Procès de l’assassinat de Robert Guéï : la défense dénonce ‘’l’attitude disproportionnée’’ du juge

Procès de l’assassinat de Robert Guéï : la défense dénonce ‘’l’attitude disproportionnée’’ du juge

La défense dans le procès de l’assassinat du général Robert Guéï a dénoncé, dans un communiqué transmis vendredi à APA, ‘’l’attitude disproportionnée’’ du président du Tribunal militaire d’Abidjan qui, selon elle, ‘’s’est fourvoyé sur l’existence’’ de la loi d’amnistie de 2003.

“L’attitude disproportionnée du juge qui de surcroit s’est fourvoyé sur l’existence de la loi d’amnistie de 2003, ne nous rassure pas, quant au caractère équitable de ce procès et au respect des droits de la défense”, indique le communiqué.

Le texte, signé de Me Ange Rodrigue Dadjé, rappelle qu’à l’ouverture du procès ‘’la défense a déposé un mémoire sur des exceptions tendant à l’extinction de l’action publique pour cause de prescription et d’Amnistie”, soulignant l’exigence du juge de ‘’produire” la Loi n°2003-309 du 08 Août 2003 portant Amnistie ‘’qu’avait invoquée la défense à l’appui de son mémoire”.

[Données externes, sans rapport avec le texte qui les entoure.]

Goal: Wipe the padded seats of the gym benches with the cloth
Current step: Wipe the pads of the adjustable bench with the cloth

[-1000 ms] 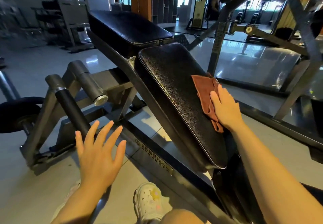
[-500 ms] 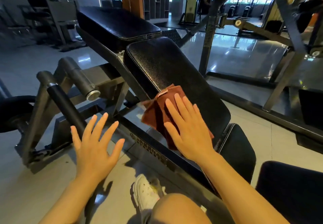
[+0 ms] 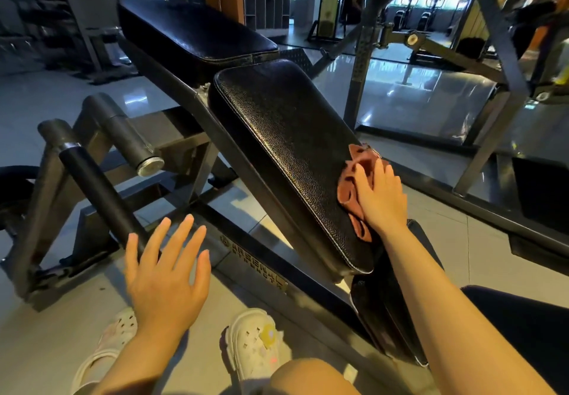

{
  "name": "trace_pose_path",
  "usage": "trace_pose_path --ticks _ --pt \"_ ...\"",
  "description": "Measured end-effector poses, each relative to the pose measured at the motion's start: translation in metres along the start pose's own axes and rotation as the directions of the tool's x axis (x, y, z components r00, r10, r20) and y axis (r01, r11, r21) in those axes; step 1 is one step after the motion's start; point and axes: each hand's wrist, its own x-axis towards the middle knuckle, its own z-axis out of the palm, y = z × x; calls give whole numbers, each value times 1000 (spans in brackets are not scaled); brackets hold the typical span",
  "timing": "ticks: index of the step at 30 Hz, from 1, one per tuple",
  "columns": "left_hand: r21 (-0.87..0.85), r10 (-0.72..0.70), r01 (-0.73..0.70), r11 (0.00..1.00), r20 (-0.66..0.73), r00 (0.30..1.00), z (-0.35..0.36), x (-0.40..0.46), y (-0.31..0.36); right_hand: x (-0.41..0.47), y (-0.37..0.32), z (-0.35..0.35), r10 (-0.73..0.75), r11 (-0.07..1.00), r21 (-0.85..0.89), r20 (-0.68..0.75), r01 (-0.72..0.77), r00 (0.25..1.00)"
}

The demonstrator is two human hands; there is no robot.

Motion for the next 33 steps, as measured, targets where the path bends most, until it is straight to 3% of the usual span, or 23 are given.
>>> trace_pose_path --ticks 4,7,10,13,17,22,24,27,33 --pt "6 -6 6 1000 -3 1000 0 0 1 16 -78 6 -190 982 -2 47 190 981" --pt "9 -12 12 1000 14 1000 -2 0 0 15 -130 14 -381 924 16 134 382 915" --pt "9 -33 32 999 48 998 -5 1 2 -2 -134 16 -615 783 -26 113 621 780" --pt "-12 -113 116 993 132 985 -13 3 5 -19 -100 12 -699 713 41 123 700 705" --pt "-42 -182 201 979 269 946 -24 6 24 -51 -32 0 -529 849 105 160 518 834" --pt "-311 13 88 946 310 951 -39 29 79 -110 61 -5 -125 984 139 100 110 987" --pt "-362 117 -1 932 299 947 -44 41 107 -141 79 0 37 976 211 70 -51 997" --pt "-395 278 -134 909 335 900 -45 45 148 -177 85 5 51 984 167 59 -61 997" --pt "-379 601 -471 796 407 688 -47 19 167 -118 94 5 201 973 110 25 -202 979"
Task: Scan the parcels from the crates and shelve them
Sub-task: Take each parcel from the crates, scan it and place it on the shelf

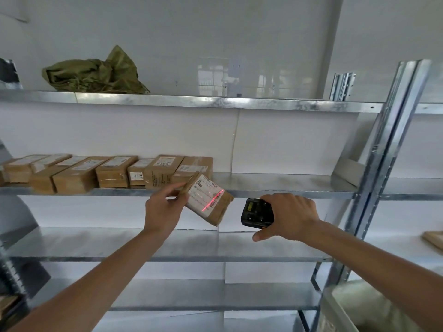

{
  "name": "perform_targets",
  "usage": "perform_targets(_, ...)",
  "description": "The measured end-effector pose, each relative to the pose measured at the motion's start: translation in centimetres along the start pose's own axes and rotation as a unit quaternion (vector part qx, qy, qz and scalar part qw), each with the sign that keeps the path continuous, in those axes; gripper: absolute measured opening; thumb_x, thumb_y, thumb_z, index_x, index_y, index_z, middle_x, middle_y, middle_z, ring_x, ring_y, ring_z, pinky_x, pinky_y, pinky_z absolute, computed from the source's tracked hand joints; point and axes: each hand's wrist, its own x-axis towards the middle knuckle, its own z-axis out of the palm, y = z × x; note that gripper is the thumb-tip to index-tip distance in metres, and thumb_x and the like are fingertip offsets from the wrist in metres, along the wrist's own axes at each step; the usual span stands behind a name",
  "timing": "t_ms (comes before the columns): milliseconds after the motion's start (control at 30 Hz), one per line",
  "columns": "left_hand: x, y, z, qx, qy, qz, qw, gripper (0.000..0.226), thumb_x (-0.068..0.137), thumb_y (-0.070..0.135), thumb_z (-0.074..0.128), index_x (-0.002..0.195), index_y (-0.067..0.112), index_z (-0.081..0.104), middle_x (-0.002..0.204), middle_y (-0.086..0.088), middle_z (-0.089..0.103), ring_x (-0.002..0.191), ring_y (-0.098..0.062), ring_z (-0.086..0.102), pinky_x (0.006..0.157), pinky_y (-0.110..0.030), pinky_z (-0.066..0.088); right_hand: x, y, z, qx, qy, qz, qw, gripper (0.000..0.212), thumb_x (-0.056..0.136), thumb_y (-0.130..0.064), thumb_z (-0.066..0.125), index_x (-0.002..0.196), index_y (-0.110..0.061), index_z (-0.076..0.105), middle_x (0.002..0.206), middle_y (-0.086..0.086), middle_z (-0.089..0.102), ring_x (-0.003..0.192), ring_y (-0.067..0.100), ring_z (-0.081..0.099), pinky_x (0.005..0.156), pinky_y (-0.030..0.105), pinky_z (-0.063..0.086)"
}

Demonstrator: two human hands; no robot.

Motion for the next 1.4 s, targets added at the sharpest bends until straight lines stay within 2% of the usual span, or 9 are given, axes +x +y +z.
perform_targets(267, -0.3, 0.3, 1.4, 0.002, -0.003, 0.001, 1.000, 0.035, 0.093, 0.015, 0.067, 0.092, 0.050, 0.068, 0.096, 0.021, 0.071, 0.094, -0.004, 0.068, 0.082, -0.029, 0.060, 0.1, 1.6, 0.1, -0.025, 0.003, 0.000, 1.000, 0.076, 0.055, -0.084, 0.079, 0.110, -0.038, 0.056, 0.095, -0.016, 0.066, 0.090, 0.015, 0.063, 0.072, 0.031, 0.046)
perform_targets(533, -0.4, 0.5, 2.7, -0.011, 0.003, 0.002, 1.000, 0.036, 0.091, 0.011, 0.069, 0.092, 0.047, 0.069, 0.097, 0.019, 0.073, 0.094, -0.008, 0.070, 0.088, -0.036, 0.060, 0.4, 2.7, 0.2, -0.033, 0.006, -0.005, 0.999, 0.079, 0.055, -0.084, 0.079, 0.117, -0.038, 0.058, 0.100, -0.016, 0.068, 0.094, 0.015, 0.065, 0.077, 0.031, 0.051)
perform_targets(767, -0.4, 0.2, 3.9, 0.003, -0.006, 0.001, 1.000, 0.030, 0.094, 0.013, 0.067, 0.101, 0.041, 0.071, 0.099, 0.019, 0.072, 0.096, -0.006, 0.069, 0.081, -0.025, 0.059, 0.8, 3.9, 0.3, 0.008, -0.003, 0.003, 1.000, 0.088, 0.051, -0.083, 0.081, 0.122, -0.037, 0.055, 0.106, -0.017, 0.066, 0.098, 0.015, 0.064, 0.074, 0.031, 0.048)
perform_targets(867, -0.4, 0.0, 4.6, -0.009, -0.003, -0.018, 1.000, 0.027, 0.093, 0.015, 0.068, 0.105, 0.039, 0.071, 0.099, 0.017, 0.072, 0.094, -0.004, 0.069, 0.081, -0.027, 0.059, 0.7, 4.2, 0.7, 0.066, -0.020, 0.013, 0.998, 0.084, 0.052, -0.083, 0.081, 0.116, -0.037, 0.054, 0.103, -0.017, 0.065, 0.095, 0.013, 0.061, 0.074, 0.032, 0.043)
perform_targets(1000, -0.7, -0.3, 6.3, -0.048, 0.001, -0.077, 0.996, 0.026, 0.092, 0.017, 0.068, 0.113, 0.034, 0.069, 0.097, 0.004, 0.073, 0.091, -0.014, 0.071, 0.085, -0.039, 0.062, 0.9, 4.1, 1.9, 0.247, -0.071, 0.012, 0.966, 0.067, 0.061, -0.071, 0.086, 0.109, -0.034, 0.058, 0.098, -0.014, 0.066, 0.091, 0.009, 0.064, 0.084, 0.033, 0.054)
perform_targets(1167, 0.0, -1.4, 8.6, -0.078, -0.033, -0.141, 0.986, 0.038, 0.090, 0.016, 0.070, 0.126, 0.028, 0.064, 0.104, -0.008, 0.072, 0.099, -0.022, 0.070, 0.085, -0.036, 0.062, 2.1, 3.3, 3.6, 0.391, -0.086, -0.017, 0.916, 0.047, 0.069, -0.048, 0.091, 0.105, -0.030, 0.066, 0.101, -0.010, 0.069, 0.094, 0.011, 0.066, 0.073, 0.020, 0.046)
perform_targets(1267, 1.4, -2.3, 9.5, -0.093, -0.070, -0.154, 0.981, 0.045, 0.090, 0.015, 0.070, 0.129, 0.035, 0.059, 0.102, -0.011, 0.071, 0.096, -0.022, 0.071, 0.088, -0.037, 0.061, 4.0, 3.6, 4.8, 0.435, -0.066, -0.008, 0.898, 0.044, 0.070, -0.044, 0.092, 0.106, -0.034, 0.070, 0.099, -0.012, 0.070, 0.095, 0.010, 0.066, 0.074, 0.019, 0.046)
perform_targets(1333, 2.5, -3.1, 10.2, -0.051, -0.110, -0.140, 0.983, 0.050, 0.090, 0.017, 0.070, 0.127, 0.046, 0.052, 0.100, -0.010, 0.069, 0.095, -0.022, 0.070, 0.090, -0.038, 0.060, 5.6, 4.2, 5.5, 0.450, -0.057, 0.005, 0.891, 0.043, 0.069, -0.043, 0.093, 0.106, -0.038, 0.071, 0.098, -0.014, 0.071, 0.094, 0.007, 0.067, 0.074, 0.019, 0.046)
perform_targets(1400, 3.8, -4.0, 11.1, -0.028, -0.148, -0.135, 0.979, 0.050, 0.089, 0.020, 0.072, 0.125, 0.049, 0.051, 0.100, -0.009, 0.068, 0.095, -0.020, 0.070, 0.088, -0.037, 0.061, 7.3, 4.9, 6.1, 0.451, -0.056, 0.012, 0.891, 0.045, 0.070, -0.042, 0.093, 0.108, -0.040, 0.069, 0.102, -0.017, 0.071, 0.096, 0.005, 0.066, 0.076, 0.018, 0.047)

‘’Sur insistance du juge, la défense a produit une copie de la loi, imprimée à partir d’internet.Le juge a alors explosé de colère, estimant qu’on lui produisait un projet de loi, au demeurant inexistant”, poursuit le communiqué.

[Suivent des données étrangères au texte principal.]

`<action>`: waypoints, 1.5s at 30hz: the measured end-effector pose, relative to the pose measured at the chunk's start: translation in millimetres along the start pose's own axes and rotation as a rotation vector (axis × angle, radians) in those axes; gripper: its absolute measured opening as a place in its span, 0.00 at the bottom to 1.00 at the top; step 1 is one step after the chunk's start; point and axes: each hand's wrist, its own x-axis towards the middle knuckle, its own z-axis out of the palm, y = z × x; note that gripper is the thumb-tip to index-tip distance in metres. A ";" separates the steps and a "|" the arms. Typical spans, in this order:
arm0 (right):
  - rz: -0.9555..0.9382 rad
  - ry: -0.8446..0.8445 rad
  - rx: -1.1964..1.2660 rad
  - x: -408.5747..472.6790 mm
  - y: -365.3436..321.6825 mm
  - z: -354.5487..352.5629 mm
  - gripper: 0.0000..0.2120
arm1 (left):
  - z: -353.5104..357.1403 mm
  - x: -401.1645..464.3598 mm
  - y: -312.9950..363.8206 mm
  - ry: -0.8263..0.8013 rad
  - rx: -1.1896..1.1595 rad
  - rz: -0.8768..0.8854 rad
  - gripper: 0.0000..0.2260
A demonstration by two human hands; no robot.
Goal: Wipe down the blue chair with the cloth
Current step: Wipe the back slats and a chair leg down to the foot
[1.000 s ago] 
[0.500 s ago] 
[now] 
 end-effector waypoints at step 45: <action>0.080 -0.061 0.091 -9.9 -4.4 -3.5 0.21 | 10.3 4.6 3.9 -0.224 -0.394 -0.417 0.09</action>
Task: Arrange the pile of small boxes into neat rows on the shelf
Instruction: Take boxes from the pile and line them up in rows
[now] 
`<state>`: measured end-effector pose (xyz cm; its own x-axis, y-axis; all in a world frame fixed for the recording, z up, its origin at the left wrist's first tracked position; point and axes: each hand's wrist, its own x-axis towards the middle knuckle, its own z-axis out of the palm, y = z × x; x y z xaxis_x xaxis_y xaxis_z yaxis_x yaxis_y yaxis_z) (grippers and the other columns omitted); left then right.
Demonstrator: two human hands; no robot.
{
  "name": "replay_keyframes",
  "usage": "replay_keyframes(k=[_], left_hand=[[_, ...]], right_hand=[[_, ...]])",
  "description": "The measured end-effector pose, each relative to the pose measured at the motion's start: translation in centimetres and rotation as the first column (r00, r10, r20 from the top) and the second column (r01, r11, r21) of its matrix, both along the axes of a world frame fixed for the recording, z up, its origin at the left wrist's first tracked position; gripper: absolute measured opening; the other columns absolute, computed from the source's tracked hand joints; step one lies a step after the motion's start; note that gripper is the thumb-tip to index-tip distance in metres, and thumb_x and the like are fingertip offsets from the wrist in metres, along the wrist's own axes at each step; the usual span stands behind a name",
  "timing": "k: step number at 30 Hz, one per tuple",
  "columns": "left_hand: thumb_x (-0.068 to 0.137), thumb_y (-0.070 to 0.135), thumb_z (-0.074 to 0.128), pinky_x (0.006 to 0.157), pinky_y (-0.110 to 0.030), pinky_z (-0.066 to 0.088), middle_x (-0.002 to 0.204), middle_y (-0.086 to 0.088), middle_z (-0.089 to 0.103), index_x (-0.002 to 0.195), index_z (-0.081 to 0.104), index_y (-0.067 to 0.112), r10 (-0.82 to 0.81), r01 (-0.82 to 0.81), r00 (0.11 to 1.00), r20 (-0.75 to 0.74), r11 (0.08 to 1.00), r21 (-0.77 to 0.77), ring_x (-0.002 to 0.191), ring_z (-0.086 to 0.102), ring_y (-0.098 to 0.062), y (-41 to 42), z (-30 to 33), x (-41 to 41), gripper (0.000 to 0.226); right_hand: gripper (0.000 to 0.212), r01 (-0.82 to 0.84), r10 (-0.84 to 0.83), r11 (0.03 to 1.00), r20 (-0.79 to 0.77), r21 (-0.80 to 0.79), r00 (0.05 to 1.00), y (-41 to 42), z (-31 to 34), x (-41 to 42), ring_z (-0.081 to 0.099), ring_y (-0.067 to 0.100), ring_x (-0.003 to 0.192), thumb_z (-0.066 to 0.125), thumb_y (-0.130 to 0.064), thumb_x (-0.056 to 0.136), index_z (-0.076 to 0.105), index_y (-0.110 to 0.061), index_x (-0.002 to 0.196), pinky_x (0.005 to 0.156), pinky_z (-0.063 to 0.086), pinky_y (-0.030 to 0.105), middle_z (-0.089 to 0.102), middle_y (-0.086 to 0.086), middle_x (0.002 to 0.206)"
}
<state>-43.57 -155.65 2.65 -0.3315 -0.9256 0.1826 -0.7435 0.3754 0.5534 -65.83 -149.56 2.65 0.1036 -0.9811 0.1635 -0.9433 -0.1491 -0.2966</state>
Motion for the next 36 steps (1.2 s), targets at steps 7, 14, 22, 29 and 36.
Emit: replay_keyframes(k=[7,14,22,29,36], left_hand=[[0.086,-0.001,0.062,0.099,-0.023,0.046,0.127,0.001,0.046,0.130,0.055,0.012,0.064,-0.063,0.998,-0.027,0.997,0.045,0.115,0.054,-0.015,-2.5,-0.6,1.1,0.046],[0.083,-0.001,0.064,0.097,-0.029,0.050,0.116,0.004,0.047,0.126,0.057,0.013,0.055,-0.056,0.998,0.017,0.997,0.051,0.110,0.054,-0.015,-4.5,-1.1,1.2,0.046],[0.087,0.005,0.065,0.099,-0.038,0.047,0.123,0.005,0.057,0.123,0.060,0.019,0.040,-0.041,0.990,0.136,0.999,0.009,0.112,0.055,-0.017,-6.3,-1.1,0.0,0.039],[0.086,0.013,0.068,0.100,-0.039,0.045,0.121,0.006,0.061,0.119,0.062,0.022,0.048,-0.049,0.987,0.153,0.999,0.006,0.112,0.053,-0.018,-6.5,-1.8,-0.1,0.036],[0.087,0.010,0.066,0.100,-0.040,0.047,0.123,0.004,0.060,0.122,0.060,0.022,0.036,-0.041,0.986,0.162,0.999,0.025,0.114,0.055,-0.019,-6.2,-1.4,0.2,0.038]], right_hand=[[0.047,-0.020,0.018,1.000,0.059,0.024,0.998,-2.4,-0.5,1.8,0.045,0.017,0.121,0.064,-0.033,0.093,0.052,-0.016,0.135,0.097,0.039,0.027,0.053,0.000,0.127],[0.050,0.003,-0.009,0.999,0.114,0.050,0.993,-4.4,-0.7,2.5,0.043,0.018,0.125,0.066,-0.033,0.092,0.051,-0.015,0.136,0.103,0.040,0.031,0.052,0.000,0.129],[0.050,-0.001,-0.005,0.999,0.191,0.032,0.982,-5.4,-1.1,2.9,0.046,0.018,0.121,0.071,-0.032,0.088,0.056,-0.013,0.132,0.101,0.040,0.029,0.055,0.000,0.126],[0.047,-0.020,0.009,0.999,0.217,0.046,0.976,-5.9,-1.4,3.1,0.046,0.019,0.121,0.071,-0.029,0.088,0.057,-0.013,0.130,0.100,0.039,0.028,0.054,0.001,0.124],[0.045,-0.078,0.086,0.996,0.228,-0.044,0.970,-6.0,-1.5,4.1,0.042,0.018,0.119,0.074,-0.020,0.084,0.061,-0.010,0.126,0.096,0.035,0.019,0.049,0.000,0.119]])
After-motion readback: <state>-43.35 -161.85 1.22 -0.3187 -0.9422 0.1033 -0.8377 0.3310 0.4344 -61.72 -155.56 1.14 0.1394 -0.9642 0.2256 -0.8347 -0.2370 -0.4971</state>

‘’Contrairement aux règles de courtoisie et de délicatesse existant entre Magistrats et Avocats, le juge a cru bon de menacer la défense,qu’il a qualifiée de « pas sérieuse et qui essayerait d’induire le Tribunal en erreur »”, indique Me Dadjé, relevant les ‘’excuses publiques” exigées par le juge ‘’en cas de non production du journal officiel ayant publié ladite loi”.

Selon la défense, une telle attitude du juge est ‘’surprenante” car, estime-t-elle, ‘’généralement, on ne produit pas un texte de loi interne, à un juge ivoirien mais on se contente de lui en donner les références, comme ce fut le cas”, précise Me Dadjé, soulignant qu’il “revient au juge de vérifier l’existence ou non du texte de loi invoqué avant de se prononcer, soit en le prenant en compte ou en l’écartant des débats”.

‘’Hier (ndlr : jeudi) après-midi, juste après la suspension du procès, la version officielle du texte (Numéro Spécial du Journal Officiel du 18 Août 2003, Pages 32-33), a été transmise au Tribunal Militaire ainsi qu’à tous les Avocats des parties civiles, et ce contre décharge”, annonce-t-il.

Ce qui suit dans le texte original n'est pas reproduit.